Globalization: The worldwide integration of markets and national economies through the elimination of tariffs and other legal barriers to free trade augmented by cost-effective ocean-going and air transport and extensive communications networks.
Enabling Technology: A key technical innovation with broad applicability to a variety of industries; its greatest virtue is the lower cost structure that industries enjoy by its implementation.
Juglar Cycle: Seven to eleven year cycle of macroeconomic expansion-contraction tied to undercapacity and overcapacity in meeting market demand that directly affects levels of investment in new consumer- and durable goods- production equipment and workforce
Kitchin Cycle: Three to five year macroeconomic cycle keyed to the rise and fall in consumer-goods manufacturers' inventory-levels.
Kondratieff Cycle: A forty-five to sixty year period of economic growth and decline triggered by the dissemination of a cluster of new enabling-technologies.

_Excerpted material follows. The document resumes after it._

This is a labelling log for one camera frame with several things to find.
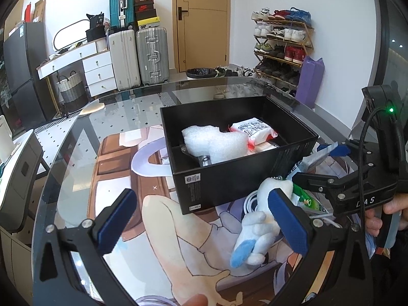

Kuznets Cycle: Fifteen to twenty five years boom and bust macroeconomic economic cycle related to fluctuating demand for capital equipment used in heavy manufacturing and construction.
Socio-Institutional Framework: The broader social, political and cultural context in which economic activity takes place.
Sustainable Development: The idea that economic growth should not lessen the overall capital endowment — physical, structural, technological, social, human, etc. — bequeathed from one generation to another.
Techno-Economic Subsystem; The productive capacity, investment and financial return along with the consumer, labor and capital good markets created by the introduction of a new enabling-technologies across different industries.